On first offense, drunk drivers convicted in Ventura County spend either two nights in County Jail or five working days on a county crew, doing manual labor amid sewage or roadside litter. Most are also fined $1,470, assessed at least $600 in additional fees, ordered to attend regular Alcohol Information School sessions for three months, assigned three years of probation, and stripped of their driver’s licenses for four months.

At 9:15 a.m., the procession of defendants begins. Those pleading innocent are assigned an attorney if they want one and given a future court date. Most who plead guilty need no attorney. They can hear their sentence on the spot, sometimes with a dash of judicial scorn.

“You’re charged with driving under the influence with a .08 or more. A lot more,” intones Hintz, addressing a 52-year-old male defendant.
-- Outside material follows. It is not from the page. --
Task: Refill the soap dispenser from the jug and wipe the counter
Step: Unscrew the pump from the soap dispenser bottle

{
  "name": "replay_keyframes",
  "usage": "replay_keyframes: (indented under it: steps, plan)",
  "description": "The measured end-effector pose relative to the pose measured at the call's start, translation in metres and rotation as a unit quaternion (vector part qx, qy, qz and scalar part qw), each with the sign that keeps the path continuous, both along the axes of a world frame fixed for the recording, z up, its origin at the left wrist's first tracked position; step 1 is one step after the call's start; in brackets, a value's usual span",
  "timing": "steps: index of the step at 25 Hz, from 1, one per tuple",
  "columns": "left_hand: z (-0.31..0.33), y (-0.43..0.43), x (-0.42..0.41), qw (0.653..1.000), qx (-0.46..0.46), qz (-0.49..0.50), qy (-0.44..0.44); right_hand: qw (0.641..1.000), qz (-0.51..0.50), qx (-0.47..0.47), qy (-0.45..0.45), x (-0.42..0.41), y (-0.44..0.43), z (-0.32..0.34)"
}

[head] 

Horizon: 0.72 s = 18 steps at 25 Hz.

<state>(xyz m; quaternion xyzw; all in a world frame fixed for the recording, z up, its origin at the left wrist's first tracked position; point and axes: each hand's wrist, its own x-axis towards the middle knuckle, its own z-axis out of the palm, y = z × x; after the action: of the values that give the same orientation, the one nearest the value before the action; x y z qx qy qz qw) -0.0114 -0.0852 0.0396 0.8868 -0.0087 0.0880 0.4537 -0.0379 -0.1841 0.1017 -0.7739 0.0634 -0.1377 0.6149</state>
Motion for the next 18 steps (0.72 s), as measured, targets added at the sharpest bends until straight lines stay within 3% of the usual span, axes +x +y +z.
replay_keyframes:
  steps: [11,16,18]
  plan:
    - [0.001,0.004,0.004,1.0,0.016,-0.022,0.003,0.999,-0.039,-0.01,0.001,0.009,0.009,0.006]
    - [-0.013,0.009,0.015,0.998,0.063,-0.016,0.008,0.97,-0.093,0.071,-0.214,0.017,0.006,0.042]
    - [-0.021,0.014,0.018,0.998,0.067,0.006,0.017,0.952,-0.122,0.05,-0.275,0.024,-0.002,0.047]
The accused, who has no attorney, pleads guilty, draws a standard first-timer’s sentence and chooses to serve two days of jail time rather than five days of manual labor.

The alcohol cases keep on coming: a 26-year-old woman in a back brace and a bright yellow dress; a 31-year-old man with a beeper on his belt; a 19-year-old man in a spiked haircut accused of falling behind on his mandated payments from a previous conviction and missing Alcohol Information School.

“I’m unemployed right now,” says the man. “Transportation has been a problem.”

“Well,” suggests the judge, “we can give you a ride to the jail and have you do six months.” Hintz asks a few more questions and settles on a slightly less severe sentence.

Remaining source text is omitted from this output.